EXERCISE GOAL -
Your answer should be an exact copy of the listing.

COLLECTED DATA -
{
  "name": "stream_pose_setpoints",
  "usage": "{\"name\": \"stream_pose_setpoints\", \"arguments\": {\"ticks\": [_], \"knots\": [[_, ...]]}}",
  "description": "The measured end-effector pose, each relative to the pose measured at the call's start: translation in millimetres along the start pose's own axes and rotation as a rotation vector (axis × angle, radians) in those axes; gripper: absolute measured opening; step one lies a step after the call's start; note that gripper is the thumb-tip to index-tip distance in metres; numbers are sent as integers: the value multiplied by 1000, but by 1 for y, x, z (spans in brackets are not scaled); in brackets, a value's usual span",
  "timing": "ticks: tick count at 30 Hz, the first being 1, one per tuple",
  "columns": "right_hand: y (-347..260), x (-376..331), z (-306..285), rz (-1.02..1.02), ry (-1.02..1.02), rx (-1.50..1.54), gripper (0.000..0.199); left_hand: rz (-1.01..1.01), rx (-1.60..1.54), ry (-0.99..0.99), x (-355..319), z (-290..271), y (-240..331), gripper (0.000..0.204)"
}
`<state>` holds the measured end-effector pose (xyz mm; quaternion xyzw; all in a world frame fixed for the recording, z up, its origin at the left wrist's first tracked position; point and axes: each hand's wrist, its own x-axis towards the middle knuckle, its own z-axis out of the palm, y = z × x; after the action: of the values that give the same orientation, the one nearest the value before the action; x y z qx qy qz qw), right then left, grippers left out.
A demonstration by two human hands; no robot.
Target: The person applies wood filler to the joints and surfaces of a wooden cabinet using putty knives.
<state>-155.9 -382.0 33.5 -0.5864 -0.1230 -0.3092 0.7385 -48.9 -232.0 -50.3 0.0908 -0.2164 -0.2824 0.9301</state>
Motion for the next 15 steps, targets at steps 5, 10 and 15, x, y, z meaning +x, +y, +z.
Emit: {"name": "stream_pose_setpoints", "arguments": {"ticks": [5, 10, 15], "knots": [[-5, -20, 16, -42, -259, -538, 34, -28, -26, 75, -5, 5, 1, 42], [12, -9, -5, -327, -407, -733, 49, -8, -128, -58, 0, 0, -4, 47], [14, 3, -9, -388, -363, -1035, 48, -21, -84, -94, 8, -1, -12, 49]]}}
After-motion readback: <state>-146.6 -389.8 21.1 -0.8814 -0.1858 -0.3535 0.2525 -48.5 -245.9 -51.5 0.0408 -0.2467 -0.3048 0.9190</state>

ANSWER SPACE -
{
  "name": "stream_pose_setpoints",
  "usage": "{\"name\": \"stream_pose_setpoints\", \"arguments\": {\"ticks\": [_], \"knots\": [[_, ...]]}}",
  "description": "The measured end-effector pose, each relative to the pose measured at the call's start: translation in millimetres along the start pose's own axes and rotation as a rotation vector (axis × angle, radians) in those axes; gripper: absolute measured opening; step one lies a step after the call's start; note that gripper is the thumb-tip to index-tip distance in metres; numbers are sent as integers: the value multiplied by 1000, but by 1 for y, x, z (spans in brackets are not scaled); in brackets, a value's usual span",
  "timing": "ticks: tick count at 30 Hz, the first being 1, one per tuple",
  "columns": "right_hand: y (-347..260), x (-376..331), z (-306..285), rz (-1.02..1.02), ry (-1.02..1.02), rx (-1.50..1.54), gripper (0.000..0.199); left_hand: rz (-1.01..1.01), rx (-1.60..1.54), ry (-0.99..0.99), x (-355..319), z (-290..271), y (-240..331), gripper (0.000..0.204)"
}
`<state>` holds the measured end-effector pose (xyz mm; quaternion xyzw; all in a world frame fixed for the recording, z up, its origin at the left wrist's first tracked position; point and axes: each hand's wrist, its own x-axis towards the middle knuckle, its own z-axis out of the palm, y = z × x; after the action: of the values that give the same orientation, the one nearest the value before the action; x y z qx qy qz qw), right then left, grippers left out.
A demonstration by two human hands; no robot.
Target: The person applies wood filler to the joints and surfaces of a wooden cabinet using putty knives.
<state>-155.9 -382.0 33.5 -0.5864 -0.1230 -0.3092 0.7385 -48.9 -232.0 -50.3 0.0908 -0.2164 -0.2824 0.9301</state>
Motion for the next 15 steps, targets at steps 5, 10 and 15, x, y, z meaning +x, +y, +z.
Emit: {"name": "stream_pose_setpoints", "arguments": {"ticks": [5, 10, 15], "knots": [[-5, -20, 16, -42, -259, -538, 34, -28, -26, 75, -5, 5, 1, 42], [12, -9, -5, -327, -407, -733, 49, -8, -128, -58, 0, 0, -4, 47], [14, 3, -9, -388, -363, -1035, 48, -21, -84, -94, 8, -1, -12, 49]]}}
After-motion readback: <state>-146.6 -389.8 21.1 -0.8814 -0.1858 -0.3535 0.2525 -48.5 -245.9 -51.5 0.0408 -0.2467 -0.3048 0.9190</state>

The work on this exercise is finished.